Do you think sending the minimum will take you anywhere?
We can help you reduce your payments by up to 50% Debt Consolidation is not a loan. We work with your creditors to reduce your interest and your monthly payments, that’s how you save money. When you consolidate you only have one low monthly payment.
Our counselors have settled millions of dollars in consumer counseling , paying back their creditors, while saving them thousands of dollars in interest charges. Our program is the solution. We will show you how to control your finances. We can help you end that cycle.
Consolidation??? You might now be wondering about consolidation. “But I owe my creditors thousands of dollars – there can’t be anyone worse off than me!” You’re not alone!
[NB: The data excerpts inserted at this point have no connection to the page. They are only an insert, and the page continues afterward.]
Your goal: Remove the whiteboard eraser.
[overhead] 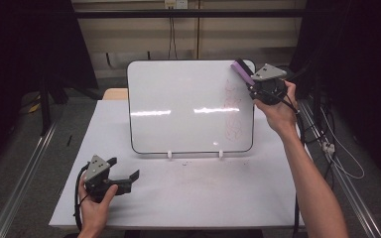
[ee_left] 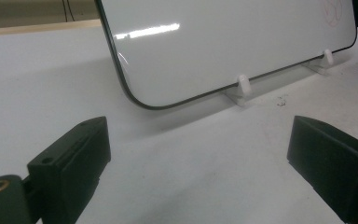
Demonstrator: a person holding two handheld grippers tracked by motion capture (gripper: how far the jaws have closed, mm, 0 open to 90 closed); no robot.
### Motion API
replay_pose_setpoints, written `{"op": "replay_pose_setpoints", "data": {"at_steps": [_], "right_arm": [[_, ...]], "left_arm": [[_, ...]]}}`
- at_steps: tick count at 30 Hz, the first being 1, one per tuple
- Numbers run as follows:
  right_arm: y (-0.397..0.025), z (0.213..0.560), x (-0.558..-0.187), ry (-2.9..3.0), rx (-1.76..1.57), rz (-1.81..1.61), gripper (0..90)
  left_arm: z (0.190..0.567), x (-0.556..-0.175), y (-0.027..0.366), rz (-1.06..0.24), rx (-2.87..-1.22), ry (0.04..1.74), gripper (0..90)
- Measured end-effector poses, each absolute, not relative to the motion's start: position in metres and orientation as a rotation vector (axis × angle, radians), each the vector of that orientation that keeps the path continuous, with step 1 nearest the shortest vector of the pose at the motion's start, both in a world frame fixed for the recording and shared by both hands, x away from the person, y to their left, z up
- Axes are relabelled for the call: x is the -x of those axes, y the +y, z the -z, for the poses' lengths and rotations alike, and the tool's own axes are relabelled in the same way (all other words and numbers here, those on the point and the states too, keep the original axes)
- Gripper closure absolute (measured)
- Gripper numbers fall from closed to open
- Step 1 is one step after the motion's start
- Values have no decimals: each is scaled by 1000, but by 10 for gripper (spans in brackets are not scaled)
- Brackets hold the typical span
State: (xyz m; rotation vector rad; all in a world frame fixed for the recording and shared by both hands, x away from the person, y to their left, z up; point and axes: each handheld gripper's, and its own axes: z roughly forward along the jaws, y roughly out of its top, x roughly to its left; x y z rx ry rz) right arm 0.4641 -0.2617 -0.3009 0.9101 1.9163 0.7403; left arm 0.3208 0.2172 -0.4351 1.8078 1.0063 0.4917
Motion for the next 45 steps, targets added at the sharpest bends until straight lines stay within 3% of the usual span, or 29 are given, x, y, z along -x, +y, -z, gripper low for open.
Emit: {"op": "replay_pose_setpoints", "data": {"at_steps": [8, 45], "right_arm": [[-265, 295, -456, 1888, -908, -789, 649], [-289, 327, -398, 1847, -1001, -1030, 649]], "left_arm": [[435, -320, 218, -497, -1808, 1008, 57], [435, -321, 218, -503, -1819, 1016, 57]]}}
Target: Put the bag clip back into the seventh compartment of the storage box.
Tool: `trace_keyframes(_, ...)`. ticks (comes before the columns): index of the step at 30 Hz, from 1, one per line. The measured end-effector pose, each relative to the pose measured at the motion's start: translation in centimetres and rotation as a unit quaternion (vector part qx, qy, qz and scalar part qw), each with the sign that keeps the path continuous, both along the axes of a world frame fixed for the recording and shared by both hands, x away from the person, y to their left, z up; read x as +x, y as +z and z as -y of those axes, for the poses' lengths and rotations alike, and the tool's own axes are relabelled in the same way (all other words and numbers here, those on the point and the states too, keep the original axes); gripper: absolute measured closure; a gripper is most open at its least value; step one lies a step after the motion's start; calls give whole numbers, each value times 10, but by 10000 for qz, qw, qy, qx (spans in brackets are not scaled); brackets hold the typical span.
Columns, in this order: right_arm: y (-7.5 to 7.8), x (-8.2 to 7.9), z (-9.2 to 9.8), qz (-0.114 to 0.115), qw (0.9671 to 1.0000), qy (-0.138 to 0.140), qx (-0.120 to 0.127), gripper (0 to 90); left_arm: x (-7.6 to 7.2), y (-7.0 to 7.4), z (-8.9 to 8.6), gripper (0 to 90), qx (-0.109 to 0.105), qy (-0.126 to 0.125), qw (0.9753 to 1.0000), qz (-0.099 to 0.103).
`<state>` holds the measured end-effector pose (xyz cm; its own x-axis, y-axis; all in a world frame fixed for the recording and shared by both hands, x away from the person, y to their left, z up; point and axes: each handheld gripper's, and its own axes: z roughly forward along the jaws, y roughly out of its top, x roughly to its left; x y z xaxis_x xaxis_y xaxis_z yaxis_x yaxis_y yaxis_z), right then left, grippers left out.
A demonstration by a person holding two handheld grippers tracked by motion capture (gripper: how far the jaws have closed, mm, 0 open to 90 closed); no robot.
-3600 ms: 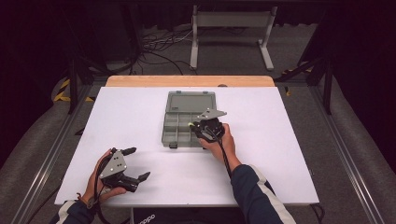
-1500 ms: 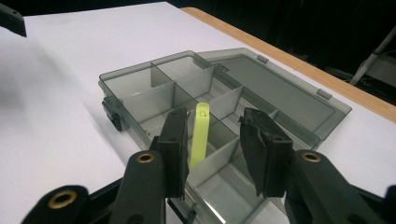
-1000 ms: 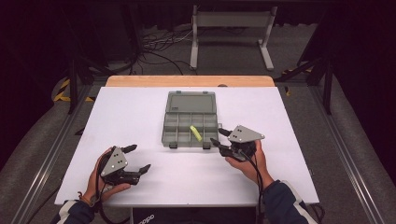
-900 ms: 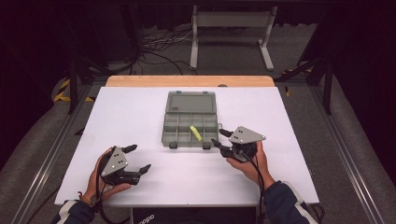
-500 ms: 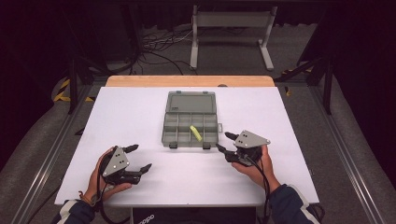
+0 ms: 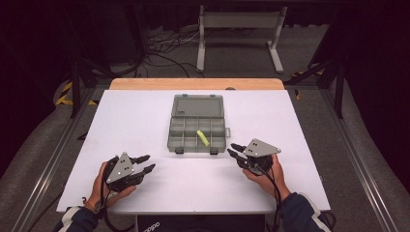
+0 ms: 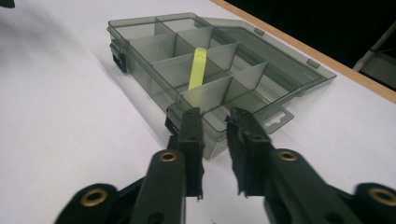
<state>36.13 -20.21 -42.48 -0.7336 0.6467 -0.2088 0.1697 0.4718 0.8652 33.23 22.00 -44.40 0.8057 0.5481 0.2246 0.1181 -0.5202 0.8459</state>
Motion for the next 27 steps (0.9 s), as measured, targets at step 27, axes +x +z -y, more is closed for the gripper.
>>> trace_keyframes(27, -10, 11, 1, -496, 9986, -152, -57, 900, 13, -2, 5, 900, 79, -36, 9994, -342)
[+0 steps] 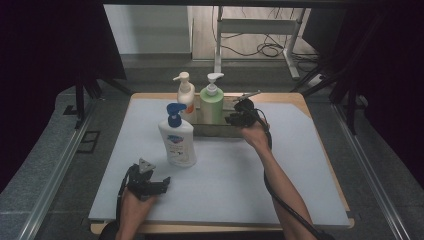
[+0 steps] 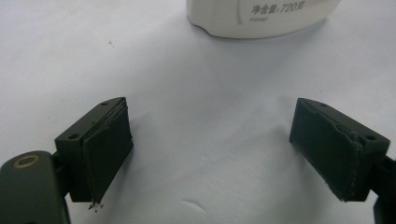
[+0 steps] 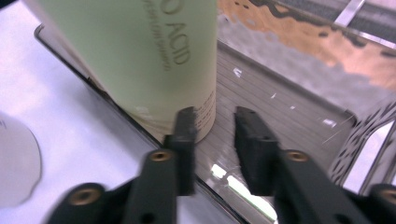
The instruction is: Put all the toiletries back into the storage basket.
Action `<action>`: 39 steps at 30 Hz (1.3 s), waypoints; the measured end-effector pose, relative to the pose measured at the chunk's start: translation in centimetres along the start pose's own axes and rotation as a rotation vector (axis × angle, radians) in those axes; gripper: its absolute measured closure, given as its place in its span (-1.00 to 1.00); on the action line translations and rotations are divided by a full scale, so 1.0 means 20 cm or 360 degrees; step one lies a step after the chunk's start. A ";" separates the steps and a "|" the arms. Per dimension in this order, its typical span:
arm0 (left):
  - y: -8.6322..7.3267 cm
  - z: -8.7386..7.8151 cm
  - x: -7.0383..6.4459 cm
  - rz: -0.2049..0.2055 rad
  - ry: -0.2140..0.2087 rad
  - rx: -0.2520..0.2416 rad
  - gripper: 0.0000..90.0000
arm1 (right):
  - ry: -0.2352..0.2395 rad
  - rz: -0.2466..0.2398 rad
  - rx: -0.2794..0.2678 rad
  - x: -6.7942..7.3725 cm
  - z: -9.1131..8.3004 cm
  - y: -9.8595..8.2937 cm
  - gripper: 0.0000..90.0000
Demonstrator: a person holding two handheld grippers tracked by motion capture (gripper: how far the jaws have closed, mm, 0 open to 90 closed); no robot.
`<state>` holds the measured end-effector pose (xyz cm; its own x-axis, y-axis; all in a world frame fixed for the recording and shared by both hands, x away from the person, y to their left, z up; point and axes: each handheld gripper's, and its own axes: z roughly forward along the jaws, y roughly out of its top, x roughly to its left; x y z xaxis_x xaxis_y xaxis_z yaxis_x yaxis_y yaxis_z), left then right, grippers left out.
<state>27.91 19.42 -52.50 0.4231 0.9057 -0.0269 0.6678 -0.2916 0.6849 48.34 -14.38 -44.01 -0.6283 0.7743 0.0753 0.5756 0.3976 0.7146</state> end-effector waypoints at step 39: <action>0.00 0.00 0.00 0.0000 0.0000 0.0000 -0.73 | -0.0037 0.0121 0.0116 0.05 0.23 0.05 0.99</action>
<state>27.91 19.43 -52.50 0.4232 0.9056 -0.0271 0.6679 -0.2917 0.6847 50.70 -11.04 -46.46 -0.5694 0.8146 0.1105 0.6584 0.3713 0.6547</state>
Some of our clients consolidate from loans and credit cards with balances as high as $200,000.
Have your bills have reached a point where you are feeling forced into a never ending cycle of incurring more and more credit card payments just to keep your family living from day to day? Also, as all these easy credit card offers arrive in your mailbox, are you beginning to wonder if there is a way that any working person can ever find financial security? All this mounting payments can easily rob you of joy and comfort, you will find that it can overwhelm your family, and can even damage your ability to try and enjoy even the simplest pleasures of life.
Credit Cards are under a revolving credit payment plan. They are designed to keep you in debt, resulting in your paying an extraordinary amount of interest while trying to pay them off. Under these circumstances, most people will end up paying between 15 and 30 or more years. This means they will usually pay out 5 to 6 times what they originally borrowed. By changing from a revolving to a fixed payment plan, along with a lower interest rate, most of the money is applied to your principal balances instead of just paying finance charges each month, reducing your total payout term to 3 to 6 years.
Borrowing money to pay back borrowed money is economic suicide. If you are able to qualify for an unsecured loan to pay off your unsecured bills (most people do not) you are basically borrowing from Peter to pay Paul. If you take out a secured loan such as a home equity or second mortgage, you are attaching your current unsecured bills to something of value such as your home. The average interest rate in the program is 6 to 8 percent, which is usually less than most loans today.